Overview of Chasing Away Repetitive LLM Responses with Verbalized Sampling
Hosts Ben Jaffe and Katie Malone explain why large language models (LLMs) often produce repetitive, “safe” outputs for creative tasks and present a simple prompt-based mitigation called verbalized sampling. The episode summarizes a paper that (1) diagnoses mode collapse as a consequence of typicality bias in human preference data used for alignment, (2) proves how that bias can mathematically cause collapse, and (3) shows that asking models to verbalize samples and their probabilities recovers the richer pre-training distribution with little or no quality loss.
Key takeaways
- “Mode collapse”: After alignment (RLHF / human preference tuning), LLM outputs tend to concentrate on a small set of typical, safe responses, reducing diversity.
- Typicality bias: Human annotators prefer more familiar (“typical”) responses, and those aggregated preferences push the model toward safe, middle-of-the-road outputs.
- Verbalized sampling: Asking the model to output multiple candidates plus numeric probabilities (i.e., verbalize a sampled distribution) restores diversity by forcing the model to expose its underlying pre-training distribution.
- Practical and simple: A small prompt/system-prompt change produces much more diverse outputs and often maintains — sometimes improves — quality. The effect is stronger on larger, more capable models.
Why repetitiveness (mode collapse) happens
- Pre-training produces a rich internal probability distribution over many valid outputs.
- Alignment (human feedback / RLHF) trains the model to prefer typical answers humans select, narrowing the effective output distribution.
- Typicality bias (a cognitive phenomenon) causes annotators to favor familiar examples; when used as the basis for alignment, this produces a systematic bias toward common outputs.
- The paper provides empirical analysis of preference datasets and a mathematical argument showing that typicality-biased preference data can cause mode collapse.
What verbalized sampling is and why it works
- Idea: Ask the model to generate multiple candidate outputs and include a numeric probability for each candidate, i.e., make it “verbalize” its sampling distribution rather than returning a single top answer.
- Why it works: The model still encodes the richer pre-training distribution; verbalized sampling nudges it to reveal and sample from that fuller distribution rather than only the alignment-preferred mode.
- Result: Outputs match the pre-training distribution much more closely (more variety, including long-tail items) while largely preserving quality.
Concrete prompt / system suggestion
Example system-style instruction from the paper (paraphrased): You are a helpful assistant.

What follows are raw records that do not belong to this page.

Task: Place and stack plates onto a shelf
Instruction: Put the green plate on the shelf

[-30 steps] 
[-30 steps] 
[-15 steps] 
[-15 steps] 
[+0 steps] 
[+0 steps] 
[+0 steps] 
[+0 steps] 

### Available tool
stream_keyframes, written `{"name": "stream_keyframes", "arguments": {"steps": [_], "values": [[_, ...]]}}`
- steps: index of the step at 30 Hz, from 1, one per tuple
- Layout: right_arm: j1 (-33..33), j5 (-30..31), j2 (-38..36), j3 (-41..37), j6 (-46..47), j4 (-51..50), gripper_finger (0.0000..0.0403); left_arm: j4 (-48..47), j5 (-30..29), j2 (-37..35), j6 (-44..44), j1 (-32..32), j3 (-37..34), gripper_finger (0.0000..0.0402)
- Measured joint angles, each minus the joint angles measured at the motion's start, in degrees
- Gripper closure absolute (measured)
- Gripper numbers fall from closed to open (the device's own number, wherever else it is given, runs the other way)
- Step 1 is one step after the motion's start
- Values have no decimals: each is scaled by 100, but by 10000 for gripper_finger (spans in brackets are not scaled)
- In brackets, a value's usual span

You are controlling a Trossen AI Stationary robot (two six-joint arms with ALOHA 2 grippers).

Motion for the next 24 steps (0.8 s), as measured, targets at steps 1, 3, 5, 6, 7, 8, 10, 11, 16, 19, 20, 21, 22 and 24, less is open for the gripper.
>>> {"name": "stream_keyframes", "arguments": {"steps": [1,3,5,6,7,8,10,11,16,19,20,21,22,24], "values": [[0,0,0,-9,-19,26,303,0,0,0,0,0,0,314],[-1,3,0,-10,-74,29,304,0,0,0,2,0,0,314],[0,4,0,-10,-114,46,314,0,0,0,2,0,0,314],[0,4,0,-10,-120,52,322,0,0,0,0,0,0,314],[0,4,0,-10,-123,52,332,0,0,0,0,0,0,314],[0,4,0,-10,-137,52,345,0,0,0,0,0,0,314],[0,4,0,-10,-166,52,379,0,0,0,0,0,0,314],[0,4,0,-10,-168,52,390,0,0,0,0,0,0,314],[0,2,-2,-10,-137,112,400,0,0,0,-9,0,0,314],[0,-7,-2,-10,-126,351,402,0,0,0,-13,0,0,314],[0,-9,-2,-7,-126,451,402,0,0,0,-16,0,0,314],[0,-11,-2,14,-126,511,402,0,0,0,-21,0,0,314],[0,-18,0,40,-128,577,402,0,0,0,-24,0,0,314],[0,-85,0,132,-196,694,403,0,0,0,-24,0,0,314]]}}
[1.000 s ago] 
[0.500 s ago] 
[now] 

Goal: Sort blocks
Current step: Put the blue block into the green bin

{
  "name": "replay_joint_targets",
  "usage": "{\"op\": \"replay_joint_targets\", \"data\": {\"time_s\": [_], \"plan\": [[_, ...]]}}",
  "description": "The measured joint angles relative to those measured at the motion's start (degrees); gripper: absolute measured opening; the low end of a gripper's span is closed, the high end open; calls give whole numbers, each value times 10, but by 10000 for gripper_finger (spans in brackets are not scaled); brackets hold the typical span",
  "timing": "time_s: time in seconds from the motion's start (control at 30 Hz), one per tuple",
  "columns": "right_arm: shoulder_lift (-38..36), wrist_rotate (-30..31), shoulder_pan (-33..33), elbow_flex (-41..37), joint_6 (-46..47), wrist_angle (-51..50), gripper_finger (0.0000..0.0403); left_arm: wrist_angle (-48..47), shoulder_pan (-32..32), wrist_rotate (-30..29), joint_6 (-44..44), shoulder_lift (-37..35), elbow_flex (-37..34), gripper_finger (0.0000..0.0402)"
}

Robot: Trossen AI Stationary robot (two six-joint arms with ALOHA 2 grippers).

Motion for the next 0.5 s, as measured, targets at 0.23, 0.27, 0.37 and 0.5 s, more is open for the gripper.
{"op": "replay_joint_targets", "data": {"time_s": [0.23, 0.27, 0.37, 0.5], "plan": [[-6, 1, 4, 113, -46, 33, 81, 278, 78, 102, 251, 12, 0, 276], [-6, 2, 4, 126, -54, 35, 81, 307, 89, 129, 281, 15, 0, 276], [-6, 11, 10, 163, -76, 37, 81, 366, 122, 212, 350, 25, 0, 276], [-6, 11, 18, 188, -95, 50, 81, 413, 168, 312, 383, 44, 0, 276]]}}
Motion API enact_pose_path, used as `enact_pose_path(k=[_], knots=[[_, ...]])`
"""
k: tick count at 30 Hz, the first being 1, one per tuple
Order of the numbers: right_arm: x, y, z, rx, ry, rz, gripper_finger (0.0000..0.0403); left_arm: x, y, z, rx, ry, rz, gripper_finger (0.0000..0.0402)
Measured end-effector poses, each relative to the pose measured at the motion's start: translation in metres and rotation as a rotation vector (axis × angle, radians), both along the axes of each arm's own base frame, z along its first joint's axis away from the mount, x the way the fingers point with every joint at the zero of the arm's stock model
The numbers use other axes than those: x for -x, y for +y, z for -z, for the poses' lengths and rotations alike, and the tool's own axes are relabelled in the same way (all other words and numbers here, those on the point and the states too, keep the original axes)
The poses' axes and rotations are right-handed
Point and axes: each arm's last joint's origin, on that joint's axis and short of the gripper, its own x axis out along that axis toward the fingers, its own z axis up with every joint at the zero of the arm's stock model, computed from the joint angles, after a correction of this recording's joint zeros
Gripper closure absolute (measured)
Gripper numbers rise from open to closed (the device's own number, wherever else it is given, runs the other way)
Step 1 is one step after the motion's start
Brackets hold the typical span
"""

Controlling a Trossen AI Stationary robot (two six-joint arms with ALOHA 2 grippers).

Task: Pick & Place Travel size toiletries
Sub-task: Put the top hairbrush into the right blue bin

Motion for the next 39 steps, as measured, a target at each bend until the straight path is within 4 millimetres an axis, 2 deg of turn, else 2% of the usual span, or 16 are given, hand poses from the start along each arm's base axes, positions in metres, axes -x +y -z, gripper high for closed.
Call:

For each query, generate a set of five possible responses (each in a separate response tag). For each response include text and a numeric probability. Please sample at random from the full distribution, or optionally sample specifically from the tails (e.g., probabilities < 0.1).
Example user prompt patterns:
- “Give me five jokes about coffee and their estimated probabilities.”
- “List five possible image captions for this prompt and the probability for each.”
Adjust the number of responses (5 in the paper), and whether to encourage tail sampling based on how much diversity you want.
Evidence and examples
- Live demo in episode: repeatedly asking “Name a U.S. state” produced only a few states (e.g., Oregon, Colorado, Texas). Asking for 5 states + probabilities produced a distribution closer to the pre-training frequency (more diverse states).
- Paper examples cover story generation, image-captioning, and other creative tasks — verbalized sampling increases diversity and often aligns with pre-training distributions.
- Quantitative finding: diversity increases without a corresponding drop in judged quality; in some cases quality improves.
- Effect size is larger on stronger models (e.g., GPT-4, Claude 3.5 at the time of writing).
Practical recommendations
- Use verbalized sampling when you want creative diversity, brainstorming, or multiple alternative outputs (jokes, dialogue, story ideas, image prompts).
- For tasks requiring a single best/accurate answer (e.g., factual question with one correct response), request a single top answer instead.
- Tune:
- Number of candidates (more -> more coverage).
- Whether to sample from full distribution or tail (to encourage novelty).
- Try it on your favorite model — larger/more capable models tend to show bigger improvements.
Limitations and caveats
- Tail outputs can include lower-quality or less relevant items; however, the paper found quality didn’t fall substantially and sometimes rose.
- This technique addresses diversity at inference time; it doesn’t remove the underlying typicality bias in alignment data.
- Might need calibration for different models and tasks; effects reported stronger on more capable models.
Notable quotes / insights
- “Alignment is not making models less capable; it’s teaching them to favor typical outputs — the knowledge is still there, just hidden behind a collapsed distribution.”
- Simple prompt changes can recover creative diversity that was present in pre-training.
Bottom line
If you want LLM creativity and diversity back, ask the model to show (and sample from) its distribution: generate multiple candidate answers with probabilities. It’s an inexpensive, practical way to recover generative richness while keeping or improving answer quality—especially effective on larger models. Links to the paper and examples are provided in the episode show notes.